▶ [Task instructions] Print nothing beyond the line with "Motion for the": every line from the beginning of the data up to it, that line included, and no pictures.

>>>>>

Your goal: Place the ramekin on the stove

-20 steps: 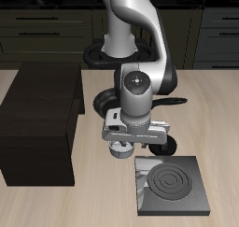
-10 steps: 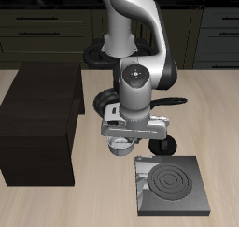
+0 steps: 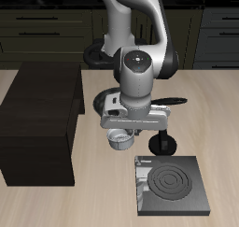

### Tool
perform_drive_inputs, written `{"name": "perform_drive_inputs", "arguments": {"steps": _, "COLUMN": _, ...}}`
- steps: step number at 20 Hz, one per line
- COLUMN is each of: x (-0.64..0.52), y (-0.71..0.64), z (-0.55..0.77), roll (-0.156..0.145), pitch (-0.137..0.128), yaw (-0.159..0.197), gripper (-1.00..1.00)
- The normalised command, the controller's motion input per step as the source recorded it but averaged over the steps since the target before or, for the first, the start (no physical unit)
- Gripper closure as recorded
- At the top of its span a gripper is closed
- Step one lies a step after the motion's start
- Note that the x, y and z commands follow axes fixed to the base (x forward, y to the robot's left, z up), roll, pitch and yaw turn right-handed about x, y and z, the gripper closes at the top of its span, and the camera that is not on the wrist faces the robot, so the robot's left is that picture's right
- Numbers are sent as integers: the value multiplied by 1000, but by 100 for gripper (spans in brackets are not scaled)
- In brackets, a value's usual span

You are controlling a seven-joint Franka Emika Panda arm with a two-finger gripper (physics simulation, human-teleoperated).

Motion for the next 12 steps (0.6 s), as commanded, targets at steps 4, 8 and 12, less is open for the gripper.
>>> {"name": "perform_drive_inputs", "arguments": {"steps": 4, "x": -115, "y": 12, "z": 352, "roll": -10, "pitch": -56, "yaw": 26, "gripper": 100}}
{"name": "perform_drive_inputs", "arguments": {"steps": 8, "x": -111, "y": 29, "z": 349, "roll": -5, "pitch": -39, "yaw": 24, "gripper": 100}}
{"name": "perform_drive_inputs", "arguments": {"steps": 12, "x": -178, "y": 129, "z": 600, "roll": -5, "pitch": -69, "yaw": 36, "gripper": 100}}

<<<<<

▶ [Exercise answer]
Your goal: Place the ramekin on the stove

-20 steps: 
-10 steps: 
+0 steps: 

### Tool
perform_drive_inputs, written `{"name": "perform_drive_inputs", "arguments": {"steps": _, "COLUMN": _, ...}}`
- steps: step number at 20 Hz, one per line
- COLUMN is each of: x (-0.64..0.52), y (-0.71..0.64), z (-0.55..0.77), roll (-0.156..0.145), pitch (-0.137..0.128), yaw (-0.159..0.197), gripper (-1.00..1.00)
- The normalised command, the controller's motion input per step as the source recorded it but averaged over the steps since the target before or, for the first, the start (no physical unit)
- Gripper closure as recorded
- At the top of its span a gripper is closed
- Step one lies a step after the motion's start
- Note that the x, y and z commands follow axes fixed to the base (x forward, y to the robot's left, z up), roll, pitch and yaw turn right-handed about x, y and z, the gripper closes at the top of its span, and the camera that is not on the wrist faces the robot, so the robot's left is that picture's right
- Numbers are sent as integers: the value multiplied by 1000, but by 100 for gripper (spans in brackets are not scaled)
- In brackets, a value's usual span

You are controlling a seven-joint Franka Emika Panda arm with a two-finger gripper (physics simulation, human-teleoperated).

Motion for the next 12 steps (0.6 s), as commanded, targets at steps 4, 8 and 12, less is open for the gripper.

With this, the exercise is done.